Work task:
After locating the line with "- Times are" in the data that follows, return it and every later line exactly, up to and including the line with "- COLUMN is".

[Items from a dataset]

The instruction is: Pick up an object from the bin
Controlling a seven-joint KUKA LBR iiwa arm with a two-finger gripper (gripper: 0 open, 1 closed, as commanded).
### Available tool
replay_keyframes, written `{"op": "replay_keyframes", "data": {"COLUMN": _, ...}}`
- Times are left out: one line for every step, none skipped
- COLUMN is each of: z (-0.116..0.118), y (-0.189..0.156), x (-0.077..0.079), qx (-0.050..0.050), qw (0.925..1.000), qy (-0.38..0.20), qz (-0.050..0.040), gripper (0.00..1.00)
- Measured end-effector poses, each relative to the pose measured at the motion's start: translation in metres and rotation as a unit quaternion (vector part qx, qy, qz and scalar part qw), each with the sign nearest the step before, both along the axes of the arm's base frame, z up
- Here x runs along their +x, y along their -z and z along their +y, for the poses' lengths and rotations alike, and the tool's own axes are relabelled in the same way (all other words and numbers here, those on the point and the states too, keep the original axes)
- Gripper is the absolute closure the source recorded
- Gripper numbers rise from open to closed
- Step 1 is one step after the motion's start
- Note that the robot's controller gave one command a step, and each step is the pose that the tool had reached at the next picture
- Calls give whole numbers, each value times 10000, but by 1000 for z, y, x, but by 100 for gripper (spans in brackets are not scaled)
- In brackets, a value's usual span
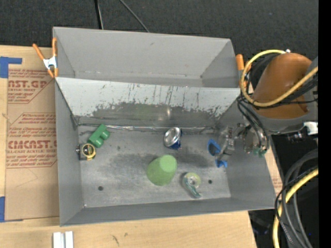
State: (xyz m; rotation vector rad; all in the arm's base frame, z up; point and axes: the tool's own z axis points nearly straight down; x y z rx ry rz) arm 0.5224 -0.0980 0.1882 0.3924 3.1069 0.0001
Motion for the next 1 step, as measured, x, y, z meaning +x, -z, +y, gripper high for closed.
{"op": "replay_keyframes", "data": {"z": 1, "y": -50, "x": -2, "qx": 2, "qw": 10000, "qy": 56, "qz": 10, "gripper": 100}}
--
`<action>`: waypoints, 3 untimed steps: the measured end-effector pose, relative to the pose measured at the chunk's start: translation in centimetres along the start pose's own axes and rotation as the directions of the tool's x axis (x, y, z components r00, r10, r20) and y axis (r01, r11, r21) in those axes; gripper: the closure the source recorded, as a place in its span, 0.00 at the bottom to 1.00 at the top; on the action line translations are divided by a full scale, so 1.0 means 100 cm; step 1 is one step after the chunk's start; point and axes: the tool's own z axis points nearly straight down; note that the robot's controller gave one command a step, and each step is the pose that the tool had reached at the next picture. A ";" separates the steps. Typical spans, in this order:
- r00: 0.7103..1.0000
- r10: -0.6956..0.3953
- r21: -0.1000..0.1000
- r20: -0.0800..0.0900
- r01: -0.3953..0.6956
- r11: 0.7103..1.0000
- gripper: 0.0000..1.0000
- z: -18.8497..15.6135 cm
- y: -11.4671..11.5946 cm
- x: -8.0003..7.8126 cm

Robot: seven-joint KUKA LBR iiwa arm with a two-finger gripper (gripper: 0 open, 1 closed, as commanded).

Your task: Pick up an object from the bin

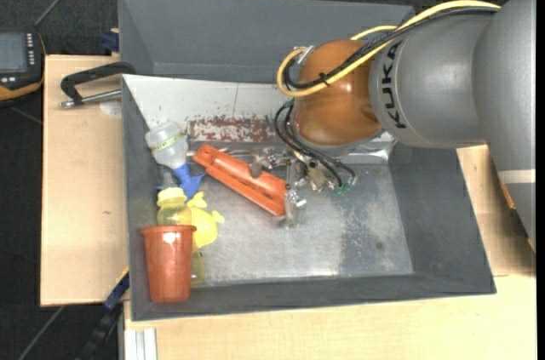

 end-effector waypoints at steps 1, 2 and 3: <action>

Finished exercise:
- Times are left out: one line for every step, none skipped
- COLUMN is each of: z (-0.116..0.118), y (-0.189..0.156), x (-0.077..0.079), qx (-0.050..0.050), qw (0.925..1.000), qy (-0.38..0.20), qz (-0.050..0.040), gripper (0.00..1.00)

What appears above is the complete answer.